El peregrino ateo
El padre de Julio Llamazares no podía imaginar las consecuencias que tendría la visita que hizo con su hijo, siendo éste un niño, a la catedral de León, para enseñarle a ver las vidrieras reflejándose en el agua bendita de la pila. Consecuencias que, afortunadamente, no han sido espirituales, sino literarias: de aquella primera impresión nacería una fascinación que no ha hecho sino crecer con el paso de los años y que le ha llevado a Julio Llamazares a decidir recorrer España a través de sus catedrales, esas "enormes rosas arquitectónicas surgidas en nuestras ciudades hace ya cientos de años y hoy olvidadas por la mayoría". Un viaje en el tiempo que es también un viaje contra el tiempo. Y contra el olvido. Porque Llamazares siempre ha viajado contra el olvido: cuando se echó al monte para recuperar el recuerdo de los maquis, cuando recobró de entre la nieve del pasado las escenas del cine mudo de su niñez en Olleros, cuando siguió el cauce del río Curueño siguiendo a la vez el curso de su memoria, cuando apresó los últimos suspiros de Ainielle antes de que la lluvia amarilla la borrara definitivamente del mapa
Las rosas de piedra
Julio Llamazares
Alfaguara. Madrid, 2008
598 páginas. 24,50 euros
Las rosas de piedra comienza, el primer lunes del primer septiembre del tercer milenio, en la plaza del Obradoiro, a los pies del señor Santiago, y termina (por el momento, porque continuará en una segunda entrega) en Tortosa, en diciembre de 2006. Durante esos años Llamazares atraviesa, en sucesivas etapas, la mitad norte de España: Galicia, el reino perdido de León, la vieja Castilla, el País Vasco, Navarra, La Rioja, Aragón y Cataluña. Y si en Lugo le cuesta ciento cincuenta pesetas que le arreglen las sandalias, en Tortosa tiene que pagar hasta doce euros por una vieja guía de la ciudad.
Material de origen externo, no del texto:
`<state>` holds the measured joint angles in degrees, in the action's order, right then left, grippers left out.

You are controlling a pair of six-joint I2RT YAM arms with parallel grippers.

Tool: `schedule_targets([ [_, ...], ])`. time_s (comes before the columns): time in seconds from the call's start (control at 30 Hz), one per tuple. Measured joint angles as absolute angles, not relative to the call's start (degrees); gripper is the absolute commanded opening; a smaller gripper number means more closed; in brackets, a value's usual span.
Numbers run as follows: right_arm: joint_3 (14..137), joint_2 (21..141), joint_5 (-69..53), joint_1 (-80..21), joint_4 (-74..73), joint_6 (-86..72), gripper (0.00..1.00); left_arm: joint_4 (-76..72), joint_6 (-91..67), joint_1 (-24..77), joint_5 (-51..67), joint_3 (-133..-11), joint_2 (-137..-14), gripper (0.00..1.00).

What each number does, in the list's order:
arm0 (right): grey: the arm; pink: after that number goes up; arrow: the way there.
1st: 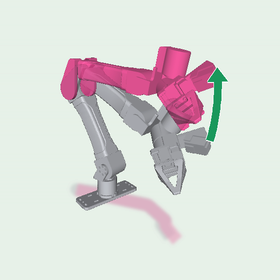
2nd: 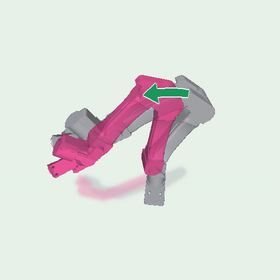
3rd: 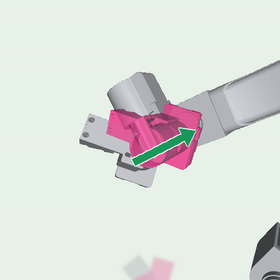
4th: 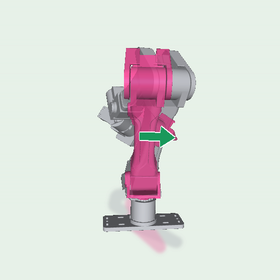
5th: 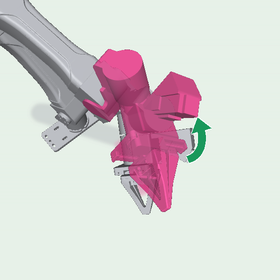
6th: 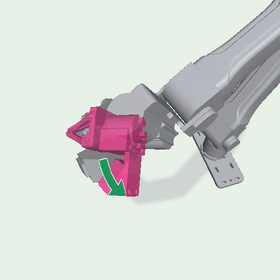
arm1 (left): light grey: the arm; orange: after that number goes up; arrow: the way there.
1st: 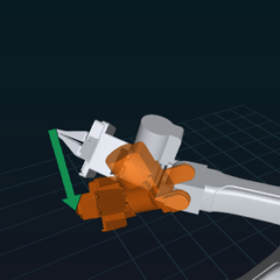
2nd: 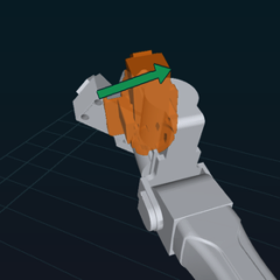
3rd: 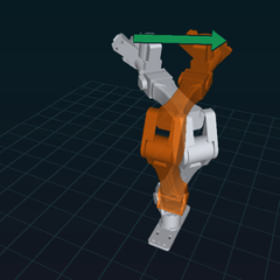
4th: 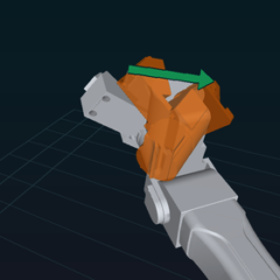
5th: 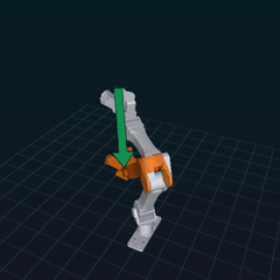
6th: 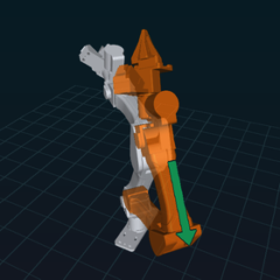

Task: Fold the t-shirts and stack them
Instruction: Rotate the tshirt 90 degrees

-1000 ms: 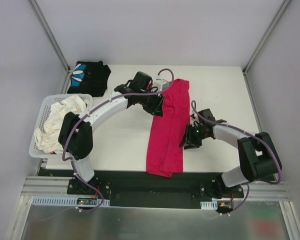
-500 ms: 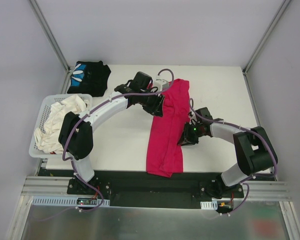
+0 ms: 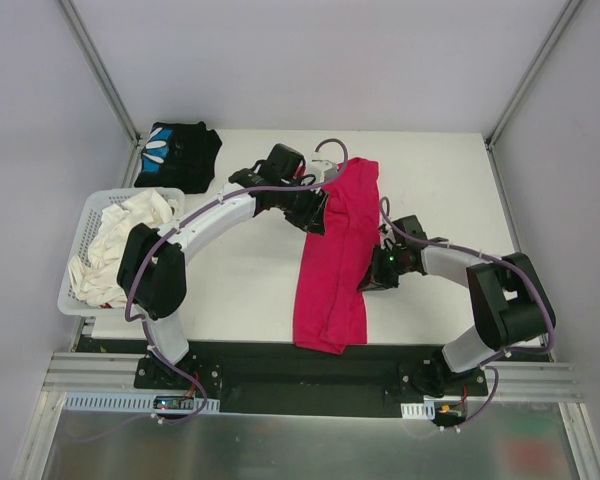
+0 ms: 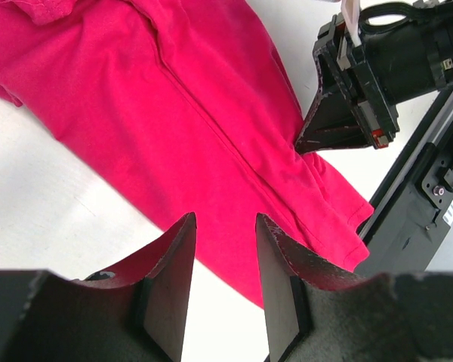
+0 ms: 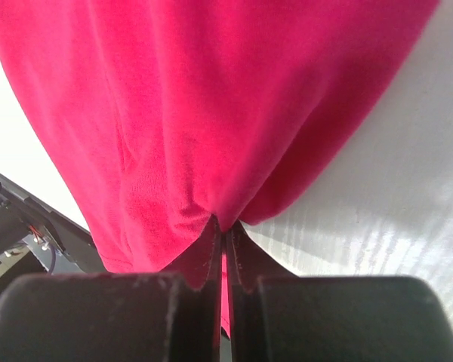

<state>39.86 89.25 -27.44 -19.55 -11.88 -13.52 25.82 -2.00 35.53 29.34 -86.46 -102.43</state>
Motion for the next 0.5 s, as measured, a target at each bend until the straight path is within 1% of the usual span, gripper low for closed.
schedule_targets([
  [0.3, 39.97, 88.99, -27.29, -15.22, -12.88, -13.45, 0.01, 25.98, -1.96, 35.53, 28.18, -86.43, -102.43, 0.37],
  [0.5, 39.97, 85.84, -22.20, -12.36, -17.37, -11.42, 0.01, 26.00, -1.93, 35.53, 27.92, -86.43, -102.43, 0.37],
])
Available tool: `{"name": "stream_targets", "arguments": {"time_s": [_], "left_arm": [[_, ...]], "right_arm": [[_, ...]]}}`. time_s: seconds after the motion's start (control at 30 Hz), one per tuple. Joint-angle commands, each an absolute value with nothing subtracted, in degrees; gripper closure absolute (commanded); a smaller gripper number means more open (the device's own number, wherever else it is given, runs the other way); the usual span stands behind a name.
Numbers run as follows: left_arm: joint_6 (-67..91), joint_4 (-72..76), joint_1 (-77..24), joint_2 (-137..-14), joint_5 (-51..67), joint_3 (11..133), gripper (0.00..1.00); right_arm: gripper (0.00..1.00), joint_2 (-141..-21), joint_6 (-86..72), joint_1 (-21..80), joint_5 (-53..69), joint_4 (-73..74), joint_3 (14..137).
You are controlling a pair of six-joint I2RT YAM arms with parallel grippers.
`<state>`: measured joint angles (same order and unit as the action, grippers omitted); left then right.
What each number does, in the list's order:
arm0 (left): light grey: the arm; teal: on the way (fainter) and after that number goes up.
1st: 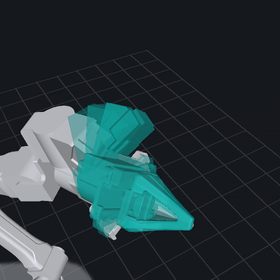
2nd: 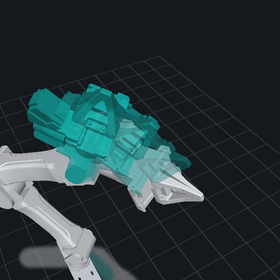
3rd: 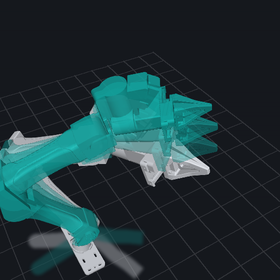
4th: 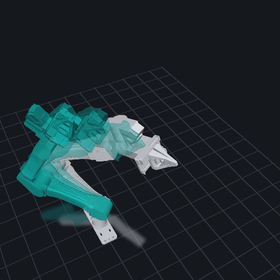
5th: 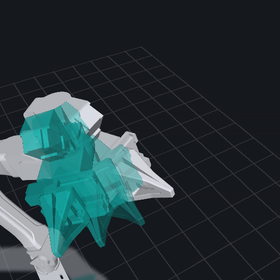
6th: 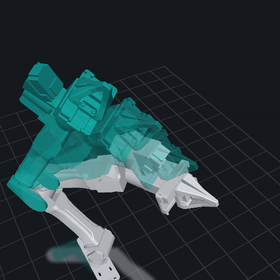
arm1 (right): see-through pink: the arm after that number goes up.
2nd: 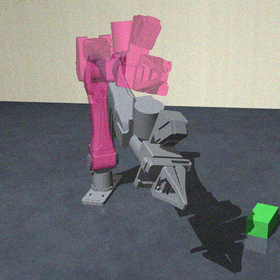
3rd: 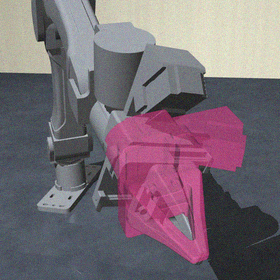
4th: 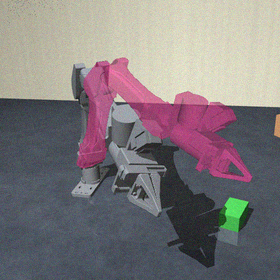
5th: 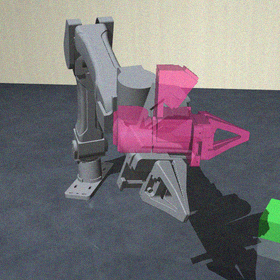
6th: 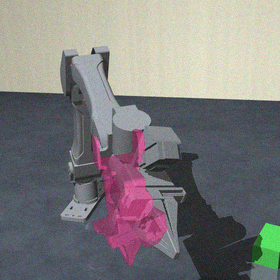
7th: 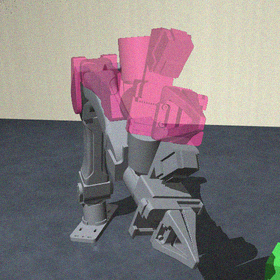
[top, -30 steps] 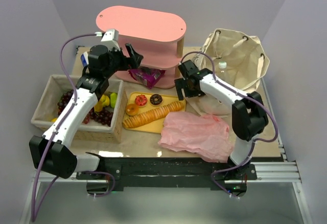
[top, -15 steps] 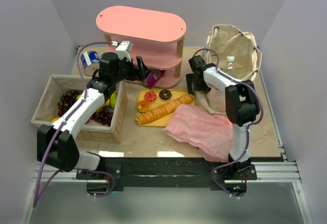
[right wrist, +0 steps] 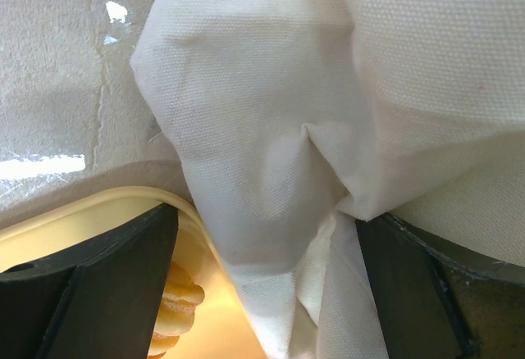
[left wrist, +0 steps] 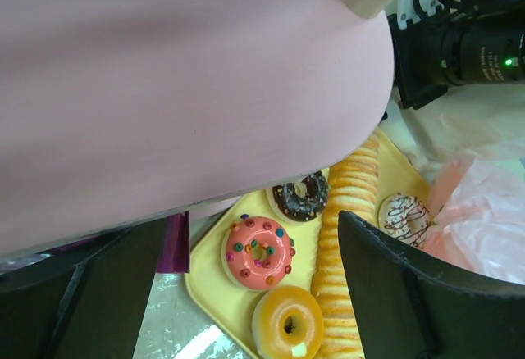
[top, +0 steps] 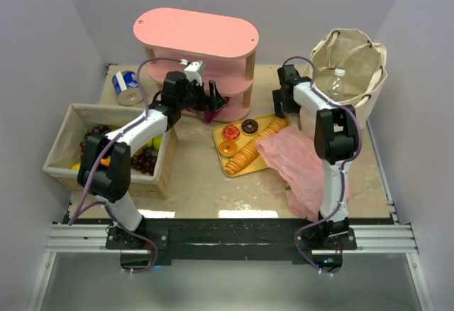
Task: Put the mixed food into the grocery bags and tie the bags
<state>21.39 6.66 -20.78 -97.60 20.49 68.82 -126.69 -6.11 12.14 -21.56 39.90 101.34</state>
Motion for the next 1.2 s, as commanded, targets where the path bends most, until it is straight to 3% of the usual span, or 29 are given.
{"name": "stream_targets", "arguments": {"time_s": [0.0,0.47,0.9,1.17], "left_arm": [[18.28,14.15,-20.83,-100.45,20.65,73.3,0.09],[18.1,19.33,-20.83,-111.88,19.25,80.76,0.09],[19.25,19.87,-20.57,-122.51,16.17,94.99,0.08],[19.95,18.2,-19.6,-122.26,17.84,98.45,0.07]], "right_arm": [[0.07,-128.49,-2.64,10.11,-23.47,36.83,102.48],[0.05,-127.62,-1.32,7.38,-18.37,34.8,105.55],[0.01,-126.3,-1.32,4.31,-13.36,37.0,108.99],[0.01,-127.09,1.48,0.18,-12.58,36.82,111.96]]}}
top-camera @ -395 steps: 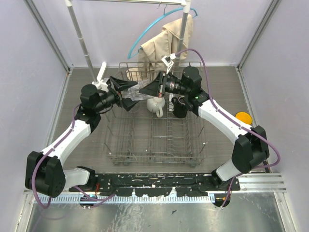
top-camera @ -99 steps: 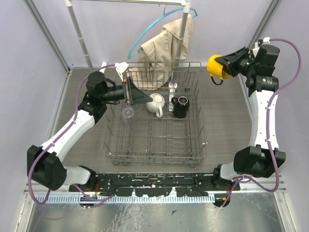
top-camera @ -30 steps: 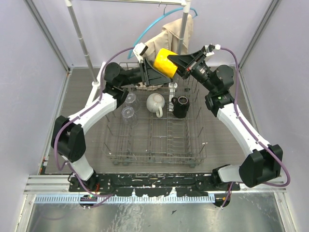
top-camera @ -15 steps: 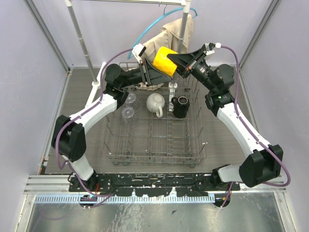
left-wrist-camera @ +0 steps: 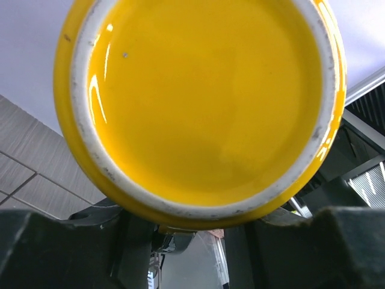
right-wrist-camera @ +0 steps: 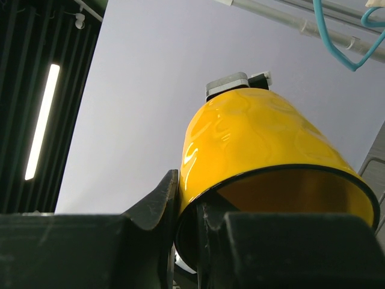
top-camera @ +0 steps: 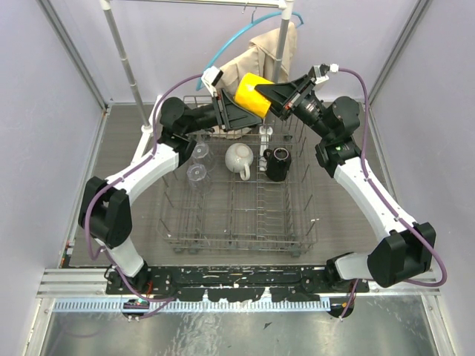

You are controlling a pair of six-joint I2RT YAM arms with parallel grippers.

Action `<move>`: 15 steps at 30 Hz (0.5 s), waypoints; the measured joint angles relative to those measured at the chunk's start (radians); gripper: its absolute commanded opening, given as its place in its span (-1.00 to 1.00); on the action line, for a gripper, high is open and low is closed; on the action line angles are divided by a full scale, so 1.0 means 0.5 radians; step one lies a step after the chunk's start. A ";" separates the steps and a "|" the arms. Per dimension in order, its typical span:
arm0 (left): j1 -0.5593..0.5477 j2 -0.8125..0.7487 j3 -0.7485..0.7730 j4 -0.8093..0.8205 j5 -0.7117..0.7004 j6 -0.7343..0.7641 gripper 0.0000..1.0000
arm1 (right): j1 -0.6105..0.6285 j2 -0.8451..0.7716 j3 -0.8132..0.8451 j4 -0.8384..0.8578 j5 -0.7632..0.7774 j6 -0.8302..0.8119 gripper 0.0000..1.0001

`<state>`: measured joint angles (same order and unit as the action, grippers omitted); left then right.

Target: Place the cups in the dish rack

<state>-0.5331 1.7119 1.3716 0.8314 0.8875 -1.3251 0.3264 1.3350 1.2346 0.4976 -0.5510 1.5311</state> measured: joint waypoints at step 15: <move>0.033 -0.024 -0.054 -0.018 0.008 0.043 -0.20 | 0.000 0.000 0.018 -0.043 -0.006 -0.031 -0.99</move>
<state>-0.5167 1.6997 1.3445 0.8223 0.8913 -1.3033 0.3264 1.3350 1.2434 0.4759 -0.5541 1.5154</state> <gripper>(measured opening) 0.373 0.191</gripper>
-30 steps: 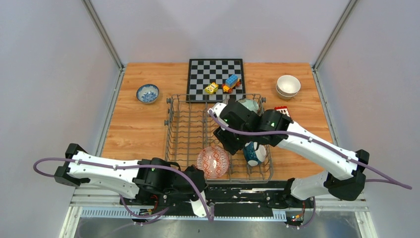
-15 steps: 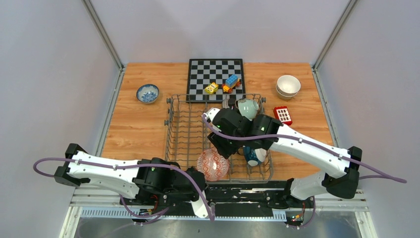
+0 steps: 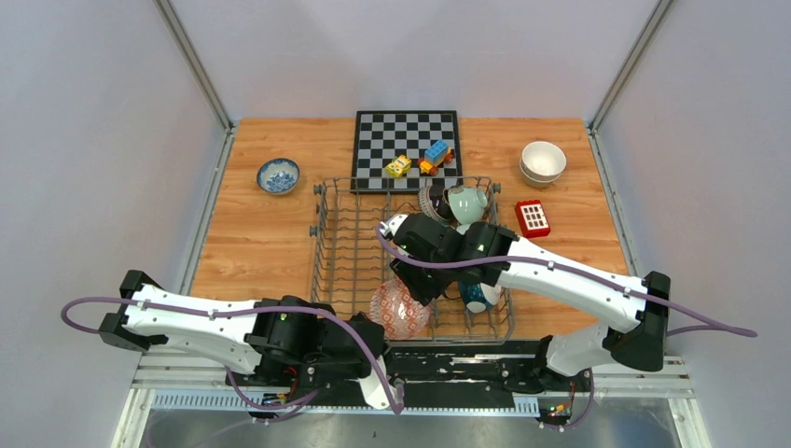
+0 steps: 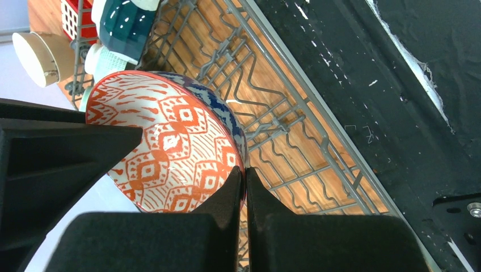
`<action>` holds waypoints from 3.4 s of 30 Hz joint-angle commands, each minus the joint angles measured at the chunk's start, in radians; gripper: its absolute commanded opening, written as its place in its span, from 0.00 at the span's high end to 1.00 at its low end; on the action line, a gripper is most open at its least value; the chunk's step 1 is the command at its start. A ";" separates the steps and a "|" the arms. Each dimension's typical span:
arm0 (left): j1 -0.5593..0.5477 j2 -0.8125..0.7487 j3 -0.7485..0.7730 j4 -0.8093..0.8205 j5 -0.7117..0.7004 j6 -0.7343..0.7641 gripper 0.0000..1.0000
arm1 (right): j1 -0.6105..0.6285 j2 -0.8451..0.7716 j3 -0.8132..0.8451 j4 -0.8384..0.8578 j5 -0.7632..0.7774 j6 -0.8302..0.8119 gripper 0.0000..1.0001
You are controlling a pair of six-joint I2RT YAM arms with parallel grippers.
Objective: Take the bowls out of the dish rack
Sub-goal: Place the bowl with the bowl.
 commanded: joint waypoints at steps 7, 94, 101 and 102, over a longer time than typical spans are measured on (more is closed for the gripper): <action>-0.009 -0.019 0.003 0.047 -0.012 -0.016 1.00 | 0.027 0.025 -0.009 0.005 0.003 0.032 0.70; 0.371 0.140 0.097 0.211 -0.501 -1.928 0.28 | -0.067 -0.236 -0.129 0.014 0.418 0.618 1.00; 0.377 0.142 0.103 0.236 -0.491 -1.903 0.55 | -0.067 -0.233 -0.151 0.024 0.423 0.629 1.00; 0.379 0.147 0.108 0.233 -0.493 -1.904 0.56 | -0.067 -0.231 -0.153 0.027 0.423 0.630 1.00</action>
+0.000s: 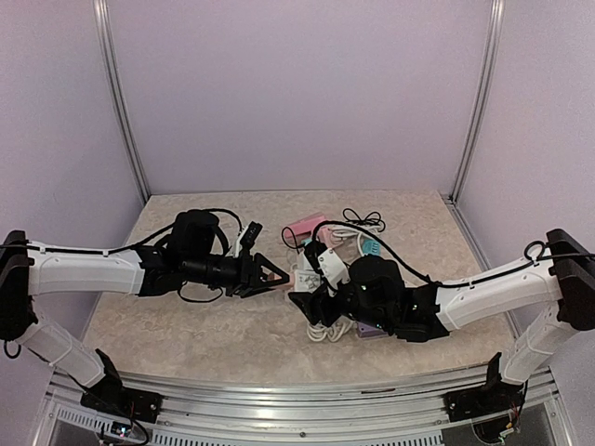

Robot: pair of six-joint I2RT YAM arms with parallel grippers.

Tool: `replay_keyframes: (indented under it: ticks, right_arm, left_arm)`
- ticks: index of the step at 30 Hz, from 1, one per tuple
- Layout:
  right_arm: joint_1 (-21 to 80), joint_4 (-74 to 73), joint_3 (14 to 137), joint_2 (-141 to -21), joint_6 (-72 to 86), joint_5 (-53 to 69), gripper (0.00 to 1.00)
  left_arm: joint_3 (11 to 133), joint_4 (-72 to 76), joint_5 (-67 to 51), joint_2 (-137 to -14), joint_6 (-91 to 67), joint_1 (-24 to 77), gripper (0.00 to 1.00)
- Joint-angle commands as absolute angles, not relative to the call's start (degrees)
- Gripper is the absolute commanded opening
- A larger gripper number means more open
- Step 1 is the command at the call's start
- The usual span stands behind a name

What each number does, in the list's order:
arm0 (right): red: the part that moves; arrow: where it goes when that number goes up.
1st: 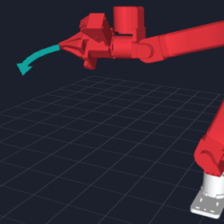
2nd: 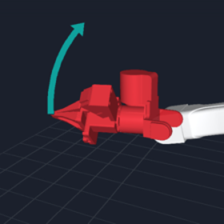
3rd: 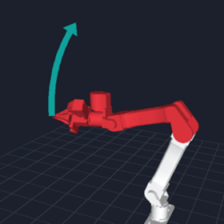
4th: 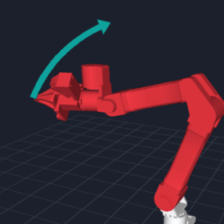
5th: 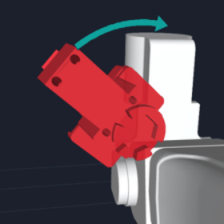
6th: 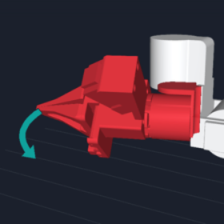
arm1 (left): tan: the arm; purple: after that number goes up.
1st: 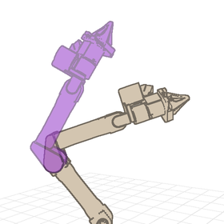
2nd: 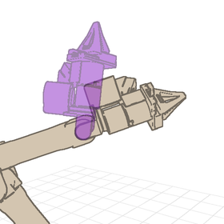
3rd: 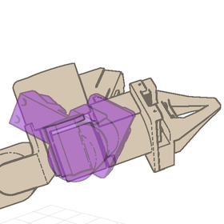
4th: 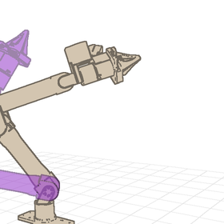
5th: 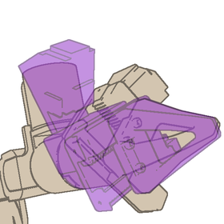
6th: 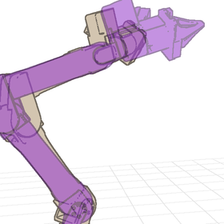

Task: Pull the plug off the socket
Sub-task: Remove the plug from the socket.

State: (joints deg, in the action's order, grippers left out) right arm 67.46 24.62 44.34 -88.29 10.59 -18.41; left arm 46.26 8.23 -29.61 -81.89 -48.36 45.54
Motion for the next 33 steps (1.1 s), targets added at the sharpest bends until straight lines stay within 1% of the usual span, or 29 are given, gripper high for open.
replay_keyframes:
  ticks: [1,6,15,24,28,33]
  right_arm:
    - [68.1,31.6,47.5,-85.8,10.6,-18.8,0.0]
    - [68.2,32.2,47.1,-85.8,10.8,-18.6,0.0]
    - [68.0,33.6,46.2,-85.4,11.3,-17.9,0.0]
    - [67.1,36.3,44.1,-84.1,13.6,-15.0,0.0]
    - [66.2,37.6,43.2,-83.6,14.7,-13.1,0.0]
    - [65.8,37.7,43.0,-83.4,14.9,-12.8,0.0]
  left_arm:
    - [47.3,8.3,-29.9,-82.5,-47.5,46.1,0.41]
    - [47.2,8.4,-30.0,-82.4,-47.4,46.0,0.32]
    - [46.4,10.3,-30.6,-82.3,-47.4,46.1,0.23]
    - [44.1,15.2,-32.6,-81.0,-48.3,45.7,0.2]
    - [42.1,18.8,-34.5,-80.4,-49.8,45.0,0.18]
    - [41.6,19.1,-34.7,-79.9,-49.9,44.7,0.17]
Viajero anónimo, ateo, solitario y preguntón, lo primero que confirma Llamazares es que "las catedrales han dejado de ser lugares de culto para convertirse en museos". Museos mejor o peor conservados y museos mejor o peor atendidos, en los que el viajero va topando una y otra vez con los cabildos, y aunque una y otra vez se desespera -"inútil tratar de emplear la lógica cuando uno está ante la Iglesia (o ante sus representantes)"-, no por ello se arredra: no hay rincón en el que Llamazares no meta las narices, aun a riesgo de que le puedan acusar -como en Tarazona, donde no duda en abrir un candado (sin necesidad de forzarlo, eso sí) para colarse en el interior de la catedral, cerrada durante décadas- de allanamiento de la morada celestial.
Con la guía en una mano y el cuaderno de notas en la otra, Llamazares describe al detalle, capilla a capilla y retablo a retablo, las mil y una maravillas que atesoran nuestras viejas catedrales, "ejemplos de las grandezas y miserias de este complejo país y de las contradicciones que han conformado su historia y que, posiblemente, continuarán conformándola". No es Llamazares, sin embargo, un cazador de tesoros, víctima de la fiebre del oro o del mármol. Ni es un peregrino imbuido de misticismo, aunque cuando una monja le confunde con un sacerdote, se pregunta que si ya se le ha puesto cara de cura después de andar por una docena de catedrales, qué cara no se le pondrá cuando llegue a la última, la septuagésima quinta. Las rosas de piedra es un peregrinaje histórico y artístico. Pero también es un peregrinaje humanístico, porque Llamazares está tan atento al paisaje como al paisanaje. Y del mismo modo que deshoja los pétalos románicos y góticos que el tiempo, la humedad y el humo de los cirios han ido pintando siglo tras siglo, pasa revista al hábitat catedralicio, algunas de cuyas especies parecen estar en vías de extinción: obispos, sacerdotes, sacristanes, beatas, guías, mendigos y tropeles de turistas jubilados y de adolescentes en excursión escolar. El viajero pega la hebra con muchos de ellos para que sus cuadernos no caigan vencidos por el peso del acarreo descriptivo y para no caer fulminado él mismo por el síndrome de Stendhal. Síndrome que el lector, gracias a todas esas conversaciones que rompen la silenciosa solemnidad de las naves y los cruceros, tampoco corre el riesgo de padecer.
Como las catedrales son museos y los museos, además de sus tarifas, tienen sus horarios, Julio Llamazares mata los tiempos de espera deambulando por las calles, plazas, bares y restaurantes que los rodean, lugares en los que no deja de pegar la hebra con unos y otros y de anotar a vuelapluma todo cuanto ve y oye, porque "ése es el destino del viajero: viajar y contar su viaje, aunque a nadie le interese, salvo a él".